I thought this year we might spend a little time discussing mistakes. A quarterback throws an interception, and is told to forget it and keep throwing. He does and leads the team to victory, but at the press conference the press still asks about the interception. “Would he like to have it back?” A man I counseled asked, “when am I able to put it all behind me and forget it ever happened.” I tell him the truth — it doesn’t ever go away. It becomes a part of you, a part of who you are. It’s how you incorporate mistakes into your life that’s critical. I’m interested what Sufi wisdom you might add to the discussion.
My daughter told me she attended a seminar where a lawyer discussed openly and candidly the mistakes he made and uses his own mistakes to help others to learn. That takes a lot of courage on his part, but at the same time mistakes are our greatest teachers. I think it is more than learning from our mistakes themselves. We view humanity and our society differently as well. Beginning with Adam humans disobey and fall from grace. Jesus never said believe in me, and you will live a sin free life, instead he said your sins will be forgiven. He acknowledged that human failure is part of each and every one of us, and cautioned us to not judge and to be merciful.

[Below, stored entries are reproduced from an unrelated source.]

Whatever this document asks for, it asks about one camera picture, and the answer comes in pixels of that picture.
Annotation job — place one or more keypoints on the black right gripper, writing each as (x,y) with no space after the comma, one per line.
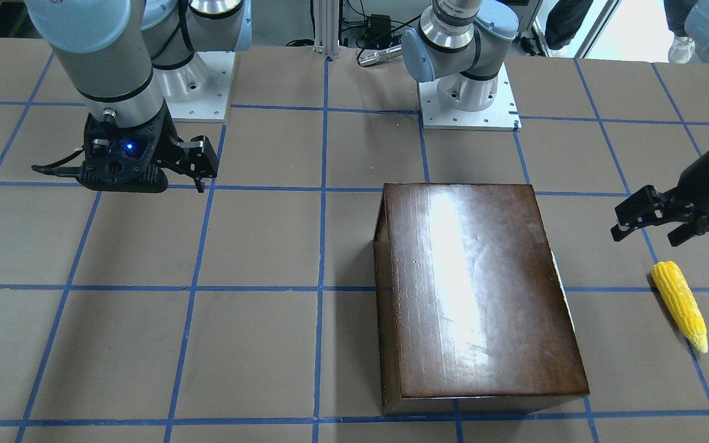
(197,159)

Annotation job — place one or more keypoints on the wooden drawer with white handle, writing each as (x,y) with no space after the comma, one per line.
(561,286)

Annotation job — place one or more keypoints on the yellow toy corn cob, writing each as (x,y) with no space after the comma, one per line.
(681,304)

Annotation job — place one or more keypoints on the dark brown wooden drawer cabinet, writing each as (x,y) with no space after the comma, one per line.
(469,308)

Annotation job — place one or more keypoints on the silver cylindrical tool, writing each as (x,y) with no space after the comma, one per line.
(380,56)

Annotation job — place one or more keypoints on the black electronics box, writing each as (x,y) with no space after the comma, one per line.
(376,24)

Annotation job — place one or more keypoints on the black camera mount image left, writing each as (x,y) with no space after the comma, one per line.
(121,163)

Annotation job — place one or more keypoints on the white base plate image left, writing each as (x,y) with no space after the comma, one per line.
(201,90)

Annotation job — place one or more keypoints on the white base plate image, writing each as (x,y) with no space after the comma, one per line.
(201,90)
(471,114)

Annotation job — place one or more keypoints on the black cable image left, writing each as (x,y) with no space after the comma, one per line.
(59,168)

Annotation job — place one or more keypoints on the white base plate image right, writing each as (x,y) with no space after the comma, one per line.
(471,114)

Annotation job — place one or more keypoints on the aluminium frame post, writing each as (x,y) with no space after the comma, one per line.
(326,27)

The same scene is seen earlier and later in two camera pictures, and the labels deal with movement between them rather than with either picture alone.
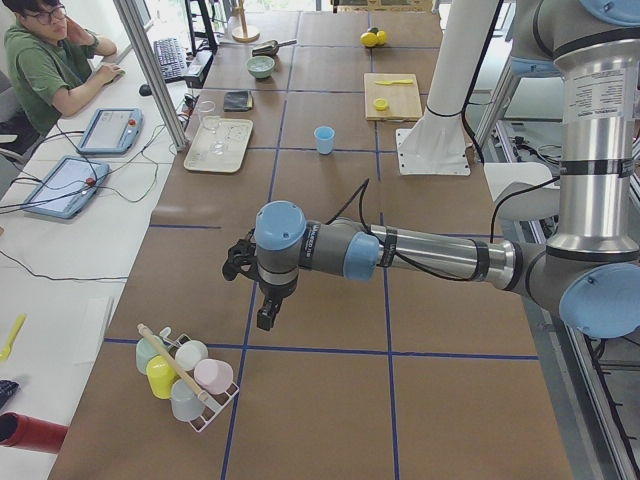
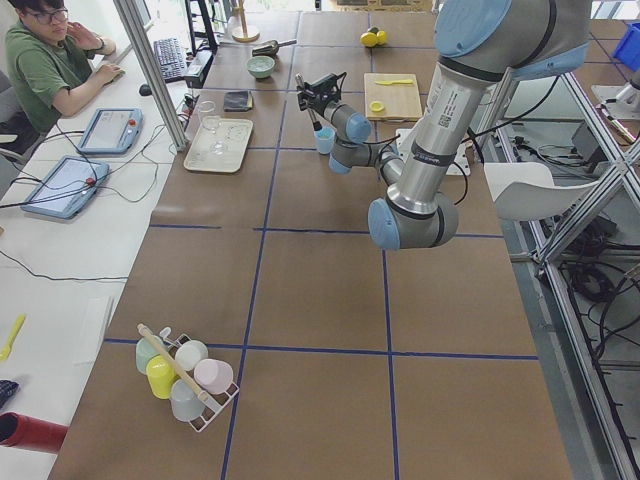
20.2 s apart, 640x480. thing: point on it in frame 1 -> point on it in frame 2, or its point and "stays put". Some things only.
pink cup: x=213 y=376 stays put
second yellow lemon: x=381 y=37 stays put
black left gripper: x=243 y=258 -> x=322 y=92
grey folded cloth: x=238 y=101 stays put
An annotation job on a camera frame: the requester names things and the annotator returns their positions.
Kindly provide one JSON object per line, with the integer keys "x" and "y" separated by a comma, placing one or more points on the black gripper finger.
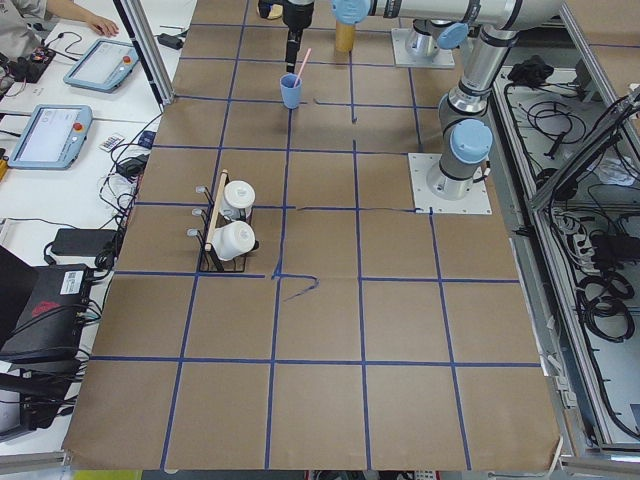
{"x": 292, "y": 49}

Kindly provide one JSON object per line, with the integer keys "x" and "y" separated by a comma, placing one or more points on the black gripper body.
{"x": 296, "y": 16}

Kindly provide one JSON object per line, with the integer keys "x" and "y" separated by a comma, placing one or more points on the pink chopstick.
{"x": 302, "y": 67}

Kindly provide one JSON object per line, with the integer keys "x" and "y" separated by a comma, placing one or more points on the light blue plastic cup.
{"x": 291, "y": 87}

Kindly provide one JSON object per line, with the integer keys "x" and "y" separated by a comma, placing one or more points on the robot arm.
{"x": 448, "y": 34}
{"x": 467, "y": 140}

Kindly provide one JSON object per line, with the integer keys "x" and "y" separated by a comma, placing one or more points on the bamboo chopstick holder cup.
{"x": 344, "y": 37}

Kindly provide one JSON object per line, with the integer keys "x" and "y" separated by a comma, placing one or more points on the person hand on desk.
{"x": 101, "y": 25}

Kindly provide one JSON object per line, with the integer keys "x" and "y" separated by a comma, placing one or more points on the wooden rack dowel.
{"x": 219, "y": 194}

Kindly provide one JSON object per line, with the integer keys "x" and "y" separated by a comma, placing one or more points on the white mug far side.
{"x": 238, "y": 199}

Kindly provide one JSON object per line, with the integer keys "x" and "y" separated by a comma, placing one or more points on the far teach pendant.
{"x": 103, "y": 67}

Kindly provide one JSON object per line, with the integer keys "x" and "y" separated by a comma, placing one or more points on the teach pendant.
{"x": 53, "y": 137}
{"x": 103, "y": 67}

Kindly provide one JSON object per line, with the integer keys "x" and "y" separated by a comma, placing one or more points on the small remote control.
{"x": 111, "y": 142}

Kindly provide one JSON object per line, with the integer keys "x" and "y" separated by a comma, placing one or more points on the white mug near rack end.
{"x": 233, "y": 240}

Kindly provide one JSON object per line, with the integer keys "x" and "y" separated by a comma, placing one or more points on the near teach pendant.
{"x": 53, "y": 137}

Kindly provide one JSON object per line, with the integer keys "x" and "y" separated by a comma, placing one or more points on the black power adapter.
{"x": 79, "y": 243}

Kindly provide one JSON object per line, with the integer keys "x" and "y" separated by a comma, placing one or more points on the black computer box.
{"x": 41, "y": 320}

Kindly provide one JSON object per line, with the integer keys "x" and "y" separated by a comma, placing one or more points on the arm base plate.
{"x": 433, "y": 192}
{"x": 416, "y": 50}

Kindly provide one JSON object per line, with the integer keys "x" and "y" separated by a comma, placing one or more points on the aluminium frame post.
{"x": 133, "y": 17}

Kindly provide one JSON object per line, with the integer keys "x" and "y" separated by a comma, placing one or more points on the black wire mug rack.
{"x": 208, "y": 261}

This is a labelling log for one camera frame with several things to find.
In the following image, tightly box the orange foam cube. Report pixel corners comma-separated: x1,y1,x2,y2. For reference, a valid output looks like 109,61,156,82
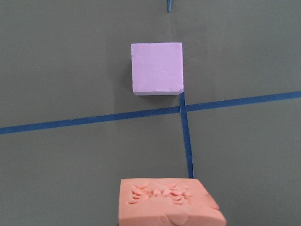
119,178,227,226

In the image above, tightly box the pink foam cube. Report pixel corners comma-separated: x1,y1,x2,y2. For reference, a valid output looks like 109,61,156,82
131,42,184,96

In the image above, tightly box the brown paper table cover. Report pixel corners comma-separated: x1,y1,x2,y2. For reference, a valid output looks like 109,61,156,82
0,0,301,226

I try to explain to the people who beat themselves up about their mistakes that it’s okay to let go and not dwell on your mistake. There will be plenty of other people who will remind you. What’s important is to see it for what it is, part of your humanity, to reconcile if possible, to accept responsibility, but most importantly to allow it to help you be more understanding and forgiving of others. Often then a mistake can become a blessing. Like the quarterback who learned from the interception that the safety was cheating over one way, and to throw the pass in a different direction for the touchdown.